In perhaps one his most recklessly bold moves, Henry ordered his army to advance towards the French just to where his archers could reach them at their maximum range (about 300 yards).  The archers picked up their stakes and the entire English line moved forward.  Whether d'Albret was unaware of this or failed to organize his own forces in time, the French never moved during what could have been their one golden opportunity to annihilate the exposed and defenseless English.  Henry halted his line at the appointed distance and the archers replanted their stakes.  At the command of Sir Thomas Erpingham, the noble in command of all archers, the first volley was launched at the still immobile French lines.  A sudden clatter of steel impacting steel rippled across the front ranks of the French and cries of struck men and horses could be heard amidst shouts and curses.  This proved too much for the impetuous French nobles, many of whom had grown weary of waiting.  The first lines of cavalry spurred on towards the English, each noble and knight trying to outstrip the other and keeping no formation whatsoever as they thundered towards their foes and into the arrowstorm that awaited them.

The English archers were now back in the position that suited them best.  Firing at will at a rate of 12-15 arrows per minute, they plastered the charging French with intersecting crossfire.  While at farther distances, the plate armor worn by many of the knights and nobles would have deflected many of the arrows, their horses were not so lucky.  Many knights were thrown from their mounts or had them slain beneath them and those that survived slogged through the muddy morass on foot.  Once within 20-30 yards of the English lines, they provided ideal targets for the archers, whose bodkin tipped cloth-arrows could pierce even the finest Milanese plate armor at that range.  The few riders that were able to ride the whole way up to the lines were confronted by the bristling hedge of stakes, forcing them to stop and expose themselves even more.  The first wave of French collapsed entirely and many of the highest ranking nobles of France lay dying in the mud.

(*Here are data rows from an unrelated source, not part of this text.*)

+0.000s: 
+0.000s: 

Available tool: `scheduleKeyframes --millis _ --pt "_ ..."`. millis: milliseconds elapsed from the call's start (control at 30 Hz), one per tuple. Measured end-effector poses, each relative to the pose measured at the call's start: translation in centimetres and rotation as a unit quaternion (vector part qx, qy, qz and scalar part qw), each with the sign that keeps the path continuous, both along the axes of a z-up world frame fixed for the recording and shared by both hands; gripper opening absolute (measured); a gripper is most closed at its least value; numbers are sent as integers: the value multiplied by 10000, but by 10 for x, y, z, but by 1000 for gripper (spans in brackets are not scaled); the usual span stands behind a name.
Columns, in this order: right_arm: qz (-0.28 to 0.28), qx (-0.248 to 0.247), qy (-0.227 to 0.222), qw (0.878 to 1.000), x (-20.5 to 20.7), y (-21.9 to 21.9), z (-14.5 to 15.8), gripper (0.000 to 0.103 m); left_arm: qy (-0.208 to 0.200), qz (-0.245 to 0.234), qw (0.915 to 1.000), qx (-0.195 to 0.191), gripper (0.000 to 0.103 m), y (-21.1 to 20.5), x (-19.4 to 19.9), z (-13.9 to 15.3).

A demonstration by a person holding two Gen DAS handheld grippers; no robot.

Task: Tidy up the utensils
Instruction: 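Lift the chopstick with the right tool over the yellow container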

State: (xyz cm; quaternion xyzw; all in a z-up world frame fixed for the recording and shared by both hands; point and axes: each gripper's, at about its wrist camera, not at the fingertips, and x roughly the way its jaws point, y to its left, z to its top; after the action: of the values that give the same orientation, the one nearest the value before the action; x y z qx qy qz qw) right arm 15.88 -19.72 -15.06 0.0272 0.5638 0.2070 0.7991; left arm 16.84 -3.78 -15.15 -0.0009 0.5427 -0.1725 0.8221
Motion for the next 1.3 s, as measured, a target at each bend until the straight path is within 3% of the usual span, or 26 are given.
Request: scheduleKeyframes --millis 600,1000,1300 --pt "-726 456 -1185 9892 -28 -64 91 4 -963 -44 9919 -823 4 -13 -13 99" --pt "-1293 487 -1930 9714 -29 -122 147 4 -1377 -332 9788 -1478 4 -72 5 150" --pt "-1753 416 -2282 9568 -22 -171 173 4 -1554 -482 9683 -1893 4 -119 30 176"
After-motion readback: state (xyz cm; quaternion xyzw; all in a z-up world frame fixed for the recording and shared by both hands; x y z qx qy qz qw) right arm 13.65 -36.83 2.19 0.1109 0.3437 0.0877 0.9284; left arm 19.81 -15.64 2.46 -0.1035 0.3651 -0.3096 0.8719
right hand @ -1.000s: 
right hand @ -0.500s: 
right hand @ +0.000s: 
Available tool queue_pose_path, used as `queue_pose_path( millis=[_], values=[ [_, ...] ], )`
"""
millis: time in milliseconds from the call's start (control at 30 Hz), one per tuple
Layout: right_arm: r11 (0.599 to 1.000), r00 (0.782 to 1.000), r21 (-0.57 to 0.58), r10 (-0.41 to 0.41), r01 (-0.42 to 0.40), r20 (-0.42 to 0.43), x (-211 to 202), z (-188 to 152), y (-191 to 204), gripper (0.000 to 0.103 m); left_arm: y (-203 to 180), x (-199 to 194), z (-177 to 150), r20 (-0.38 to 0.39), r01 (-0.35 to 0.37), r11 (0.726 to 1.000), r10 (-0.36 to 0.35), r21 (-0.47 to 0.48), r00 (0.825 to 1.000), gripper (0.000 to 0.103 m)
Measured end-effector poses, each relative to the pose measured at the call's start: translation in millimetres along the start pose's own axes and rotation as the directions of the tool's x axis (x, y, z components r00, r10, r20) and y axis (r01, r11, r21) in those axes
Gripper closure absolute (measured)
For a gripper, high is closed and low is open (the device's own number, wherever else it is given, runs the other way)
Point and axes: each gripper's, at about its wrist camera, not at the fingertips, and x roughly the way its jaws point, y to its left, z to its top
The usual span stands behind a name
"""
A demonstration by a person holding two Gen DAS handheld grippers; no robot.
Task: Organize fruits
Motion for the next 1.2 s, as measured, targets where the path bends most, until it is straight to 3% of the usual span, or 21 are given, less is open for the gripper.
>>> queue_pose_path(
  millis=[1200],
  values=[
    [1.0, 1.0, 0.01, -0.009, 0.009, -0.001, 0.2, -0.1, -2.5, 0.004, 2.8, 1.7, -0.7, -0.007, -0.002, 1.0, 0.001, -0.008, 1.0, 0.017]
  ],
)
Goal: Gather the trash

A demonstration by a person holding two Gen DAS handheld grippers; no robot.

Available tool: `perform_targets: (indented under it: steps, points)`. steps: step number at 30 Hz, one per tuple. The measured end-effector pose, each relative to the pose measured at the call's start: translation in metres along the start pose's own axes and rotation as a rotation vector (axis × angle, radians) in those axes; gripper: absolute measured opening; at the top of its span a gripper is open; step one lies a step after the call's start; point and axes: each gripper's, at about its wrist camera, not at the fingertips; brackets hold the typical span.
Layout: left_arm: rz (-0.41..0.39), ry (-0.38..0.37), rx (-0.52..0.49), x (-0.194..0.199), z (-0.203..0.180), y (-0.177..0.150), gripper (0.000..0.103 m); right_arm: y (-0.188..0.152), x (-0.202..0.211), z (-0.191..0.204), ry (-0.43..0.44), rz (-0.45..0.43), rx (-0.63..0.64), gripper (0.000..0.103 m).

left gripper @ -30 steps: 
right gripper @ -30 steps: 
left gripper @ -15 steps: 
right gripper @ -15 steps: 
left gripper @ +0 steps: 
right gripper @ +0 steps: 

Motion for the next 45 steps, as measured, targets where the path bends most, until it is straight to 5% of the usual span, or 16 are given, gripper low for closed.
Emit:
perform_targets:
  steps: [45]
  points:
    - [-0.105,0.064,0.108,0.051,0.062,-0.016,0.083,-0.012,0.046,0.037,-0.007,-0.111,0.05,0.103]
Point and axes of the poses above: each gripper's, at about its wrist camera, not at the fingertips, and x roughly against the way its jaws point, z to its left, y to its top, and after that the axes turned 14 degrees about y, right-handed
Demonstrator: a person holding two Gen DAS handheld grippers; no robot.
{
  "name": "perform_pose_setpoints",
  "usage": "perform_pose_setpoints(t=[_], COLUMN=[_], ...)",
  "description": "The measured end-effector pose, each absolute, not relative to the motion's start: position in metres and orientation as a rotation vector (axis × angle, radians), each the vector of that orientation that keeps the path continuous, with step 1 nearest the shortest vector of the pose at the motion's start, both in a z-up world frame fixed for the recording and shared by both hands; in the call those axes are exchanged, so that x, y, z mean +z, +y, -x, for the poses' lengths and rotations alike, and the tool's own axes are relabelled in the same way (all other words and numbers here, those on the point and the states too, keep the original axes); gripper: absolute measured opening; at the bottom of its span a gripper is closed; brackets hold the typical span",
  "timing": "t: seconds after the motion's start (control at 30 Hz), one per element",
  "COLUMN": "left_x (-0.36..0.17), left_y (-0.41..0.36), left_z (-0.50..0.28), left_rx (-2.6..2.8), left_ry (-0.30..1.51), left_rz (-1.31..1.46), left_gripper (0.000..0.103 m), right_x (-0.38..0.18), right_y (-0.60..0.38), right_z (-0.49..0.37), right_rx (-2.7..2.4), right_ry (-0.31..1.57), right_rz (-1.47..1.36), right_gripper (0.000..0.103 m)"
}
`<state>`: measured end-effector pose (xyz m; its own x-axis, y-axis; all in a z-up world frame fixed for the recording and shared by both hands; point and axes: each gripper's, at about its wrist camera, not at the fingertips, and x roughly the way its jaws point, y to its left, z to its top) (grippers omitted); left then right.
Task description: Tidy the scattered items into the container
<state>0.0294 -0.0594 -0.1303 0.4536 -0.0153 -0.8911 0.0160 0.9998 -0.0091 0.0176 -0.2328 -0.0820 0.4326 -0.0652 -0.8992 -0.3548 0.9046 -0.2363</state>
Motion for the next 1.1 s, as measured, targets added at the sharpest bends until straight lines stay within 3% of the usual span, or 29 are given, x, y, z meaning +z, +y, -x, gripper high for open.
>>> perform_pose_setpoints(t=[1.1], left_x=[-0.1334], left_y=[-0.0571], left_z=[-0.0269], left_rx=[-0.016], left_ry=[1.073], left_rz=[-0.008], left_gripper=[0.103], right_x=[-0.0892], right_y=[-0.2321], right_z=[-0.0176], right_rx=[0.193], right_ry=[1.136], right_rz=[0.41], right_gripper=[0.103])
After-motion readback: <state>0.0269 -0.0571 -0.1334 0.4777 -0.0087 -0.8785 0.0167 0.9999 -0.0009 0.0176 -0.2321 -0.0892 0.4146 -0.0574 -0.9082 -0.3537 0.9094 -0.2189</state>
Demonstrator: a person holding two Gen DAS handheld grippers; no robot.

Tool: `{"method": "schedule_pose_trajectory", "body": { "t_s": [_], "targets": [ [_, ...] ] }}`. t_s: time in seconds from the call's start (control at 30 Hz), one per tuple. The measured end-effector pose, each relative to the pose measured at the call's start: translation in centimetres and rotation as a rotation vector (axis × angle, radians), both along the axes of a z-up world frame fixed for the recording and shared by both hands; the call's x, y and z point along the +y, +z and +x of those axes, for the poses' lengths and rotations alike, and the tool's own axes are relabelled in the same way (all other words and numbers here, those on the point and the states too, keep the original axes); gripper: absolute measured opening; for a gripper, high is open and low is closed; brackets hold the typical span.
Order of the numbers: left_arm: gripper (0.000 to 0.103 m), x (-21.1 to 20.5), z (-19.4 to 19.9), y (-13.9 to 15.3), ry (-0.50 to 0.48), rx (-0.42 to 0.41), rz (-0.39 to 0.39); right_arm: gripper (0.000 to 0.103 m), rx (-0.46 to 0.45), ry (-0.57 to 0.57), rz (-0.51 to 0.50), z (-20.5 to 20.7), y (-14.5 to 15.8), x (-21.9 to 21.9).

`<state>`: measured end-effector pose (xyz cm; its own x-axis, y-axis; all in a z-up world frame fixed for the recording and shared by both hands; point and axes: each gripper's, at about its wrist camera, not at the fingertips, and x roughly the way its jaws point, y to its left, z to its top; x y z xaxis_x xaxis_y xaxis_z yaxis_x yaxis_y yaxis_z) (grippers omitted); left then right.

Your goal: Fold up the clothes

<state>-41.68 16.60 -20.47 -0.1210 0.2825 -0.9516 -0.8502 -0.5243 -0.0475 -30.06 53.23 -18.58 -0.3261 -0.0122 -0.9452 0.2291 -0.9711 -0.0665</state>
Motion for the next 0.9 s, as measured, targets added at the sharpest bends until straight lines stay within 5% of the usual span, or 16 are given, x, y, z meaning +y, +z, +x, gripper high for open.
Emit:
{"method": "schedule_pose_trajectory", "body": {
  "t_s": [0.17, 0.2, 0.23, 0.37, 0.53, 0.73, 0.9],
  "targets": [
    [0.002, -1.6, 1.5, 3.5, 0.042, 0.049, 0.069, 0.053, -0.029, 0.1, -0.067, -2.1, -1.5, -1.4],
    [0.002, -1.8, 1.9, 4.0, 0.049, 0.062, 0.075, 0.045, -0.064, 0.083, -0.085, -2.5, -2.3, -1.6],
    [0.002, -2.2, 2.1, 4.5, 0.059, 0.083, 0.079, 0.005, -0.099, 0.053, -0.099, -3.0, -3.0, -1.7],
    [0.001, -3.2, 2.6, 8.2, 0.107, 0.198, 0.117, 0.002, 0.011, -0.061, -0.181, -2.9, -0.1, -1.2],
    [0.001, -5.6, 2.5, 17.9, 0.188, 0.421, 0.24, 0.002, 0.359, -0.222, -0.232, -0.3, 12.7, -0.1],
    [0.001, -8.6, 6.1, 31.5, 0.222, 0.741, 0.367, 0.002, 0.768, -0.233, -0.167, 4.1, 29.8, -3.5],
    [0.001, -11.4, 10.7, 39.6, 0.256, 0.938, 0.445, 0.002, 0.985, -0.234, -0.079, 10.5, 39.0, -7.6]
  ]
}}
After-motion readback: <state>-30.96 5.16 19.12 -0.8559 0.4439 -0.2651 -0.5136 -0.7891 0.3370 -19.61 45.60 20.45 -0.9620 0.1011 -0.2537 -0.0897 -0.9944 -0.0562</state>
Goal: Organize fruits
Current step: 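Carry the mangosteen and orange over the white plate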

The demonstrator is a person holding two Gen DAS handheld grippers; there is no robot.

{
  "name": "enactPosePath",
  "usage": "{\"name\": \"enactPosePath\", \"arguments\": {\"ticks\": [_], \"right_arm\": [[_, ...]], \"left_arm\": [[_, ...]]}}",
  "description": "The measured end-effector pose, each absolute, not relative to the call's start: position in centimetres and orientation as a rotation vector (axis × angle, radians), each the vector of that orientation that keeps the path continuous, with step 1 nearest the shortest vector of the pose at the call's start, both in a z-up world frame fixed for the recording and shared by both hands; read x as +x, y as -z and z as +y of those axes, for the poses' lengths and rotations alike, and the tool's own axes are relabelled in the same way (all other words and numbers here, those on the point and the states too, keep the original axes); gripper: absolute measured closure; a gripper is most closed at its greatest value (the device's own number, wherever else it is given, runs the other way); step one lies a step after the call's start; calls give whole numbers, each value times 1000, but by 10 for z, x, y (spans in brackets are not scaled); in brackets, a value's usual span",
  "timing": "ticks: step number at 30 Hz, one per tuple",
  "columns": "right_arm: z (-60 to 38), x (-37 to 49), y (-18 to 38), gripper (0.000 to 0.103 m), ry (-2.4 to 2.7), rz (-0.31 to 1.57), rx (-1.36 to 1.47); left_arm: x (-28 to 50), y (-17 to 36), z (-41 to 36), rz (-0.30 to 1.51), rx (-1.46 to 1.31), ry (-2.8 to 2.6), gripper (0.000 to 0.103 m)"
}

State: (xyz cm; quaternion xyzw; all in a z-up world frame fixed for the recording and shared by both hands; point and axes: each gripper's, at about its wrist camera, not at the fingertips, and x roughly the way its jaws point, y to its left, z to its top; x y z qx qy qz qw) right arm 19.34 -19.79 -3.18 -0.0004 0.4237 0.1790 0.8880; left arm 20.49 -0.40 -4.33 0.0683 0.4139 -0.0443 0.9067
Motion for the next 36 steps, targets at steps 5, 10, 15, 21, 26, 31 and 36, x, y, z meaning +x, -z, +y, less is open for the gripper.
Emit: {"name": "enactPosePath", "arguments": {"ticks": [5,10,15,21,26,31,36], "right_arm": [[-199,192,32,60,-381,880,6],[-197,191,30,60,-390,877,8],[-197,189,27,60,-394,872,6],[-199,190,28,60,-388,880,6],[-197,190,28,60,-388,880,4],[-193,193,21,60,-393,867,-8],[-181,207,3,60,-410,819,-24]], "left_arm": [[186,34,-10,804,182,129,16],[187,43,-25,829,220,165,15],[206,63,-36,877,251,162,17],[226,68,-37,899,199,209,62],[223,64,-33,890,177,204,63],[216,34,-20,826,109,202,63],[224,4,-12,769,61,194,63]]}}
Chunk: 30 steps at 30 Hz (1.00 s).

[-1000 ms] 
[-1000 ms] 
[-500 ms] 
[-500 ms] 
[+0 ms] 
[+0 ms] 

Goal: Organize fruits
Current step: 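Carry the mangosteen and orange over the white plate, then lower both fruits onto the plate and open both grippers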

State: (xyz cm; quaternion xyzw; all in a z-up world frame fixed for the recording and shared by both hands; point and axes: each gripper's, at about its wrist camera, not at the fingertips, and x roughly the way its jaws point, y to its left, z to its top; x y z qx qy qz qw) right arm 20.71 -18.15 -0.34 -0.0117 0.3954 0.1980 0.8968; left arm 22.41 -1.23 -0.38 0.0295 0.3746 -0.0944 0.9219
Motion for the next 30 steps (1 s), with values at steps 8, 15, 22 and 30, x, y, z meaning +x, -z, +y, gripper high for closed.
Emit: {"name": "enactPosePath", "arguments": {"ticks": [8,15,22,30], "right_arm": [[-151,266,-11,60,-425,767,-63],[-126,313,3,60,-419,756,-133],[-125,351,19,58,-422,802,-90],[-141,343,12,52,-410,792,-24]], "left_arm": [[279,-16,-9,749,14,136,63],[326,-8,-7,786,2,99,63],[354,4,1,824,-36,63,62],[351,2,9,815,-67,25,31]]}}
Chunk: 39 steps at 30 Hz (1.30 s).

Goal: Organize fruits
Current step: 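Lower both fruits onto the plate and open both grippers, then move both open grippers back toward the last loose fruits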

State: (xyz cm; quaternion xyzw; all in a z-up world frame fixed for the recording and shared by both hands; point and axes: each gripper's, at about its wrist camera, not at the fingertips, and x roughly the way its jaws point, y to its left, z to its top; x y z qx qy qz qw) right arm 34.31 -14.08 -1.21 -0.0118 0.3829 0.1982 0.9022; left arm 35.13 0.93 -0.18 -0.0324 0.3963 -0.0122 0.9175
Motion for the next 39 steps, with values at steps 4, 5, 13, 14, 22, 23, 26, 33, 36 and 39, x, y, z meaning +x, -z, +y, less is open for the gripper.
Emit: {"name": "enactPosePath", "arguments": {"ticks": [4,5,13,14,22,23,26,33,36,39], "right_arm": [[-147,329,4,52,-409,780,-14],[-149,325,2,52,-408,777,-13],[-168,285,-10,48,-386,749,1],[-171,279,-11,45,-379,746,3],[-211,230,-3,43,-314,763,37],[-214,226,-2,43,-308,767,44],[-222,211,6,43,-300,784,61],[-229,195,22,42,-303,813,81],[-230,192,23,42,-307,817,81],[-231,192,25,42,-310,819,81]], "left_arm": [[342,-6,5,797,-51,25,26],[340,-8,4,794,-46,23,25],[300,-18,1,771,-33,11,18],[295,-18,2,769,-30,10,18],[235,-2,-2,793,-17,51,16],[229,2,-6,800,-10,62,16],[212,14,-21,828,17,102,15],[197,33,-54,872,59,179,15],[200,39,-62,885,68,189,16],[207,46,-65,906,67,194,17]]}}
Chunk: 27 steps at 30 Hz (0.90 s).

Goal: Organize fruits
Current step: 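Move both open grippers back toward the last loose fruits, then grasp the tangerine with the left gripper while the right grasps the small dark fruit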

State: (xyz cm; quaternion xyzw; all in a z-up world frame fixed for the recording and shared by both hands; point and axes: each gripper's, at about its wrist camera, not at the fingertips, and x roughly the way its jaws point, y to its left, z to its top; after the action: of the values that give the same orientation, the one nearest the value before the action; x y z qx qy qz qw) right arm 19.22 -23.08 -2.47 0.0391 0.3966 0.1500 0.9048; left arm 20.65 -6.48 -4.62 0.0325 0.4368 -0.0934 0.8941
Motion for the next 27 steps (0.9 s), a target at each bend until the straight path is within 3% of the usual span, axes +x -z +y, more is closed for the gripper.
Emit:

The French charge collapses.
d'Albret, still not totally aware of what was happening in the field below, ordered the rest of his forces to advance.  This time, thousands of footmen and dismounted knights poured into the narrow muddy field, crushing in on one another to the point where many could not move at all.  Along with taking casualties from the continuing arrow fire, many French footmen were trampled to death by their own men - chroniclers speak of knights falling and being pushed into the deep mud where they drowned in their own armor.  However, due to sheer numbers and the gradual exhaustion of English arrow ammunition, successive French waves were able to reach English lines.  On Henry's side, his dismounted infantry braced for the French that made their way to them.  Every English leader present personally fought with distinction in the furious melee that commenced - King Henry himself had a portion of his crowned helm hacked off as he covered his stricken younger brother, the Duke of Gloucester, by standing over him.  As archers ran out of ammunition, they too fell in on the attacking French from the flanks and did fairly well in close quarters combat - no doubt due to their light armor and quickness against the heavy and slow French knights bogged down in the mud.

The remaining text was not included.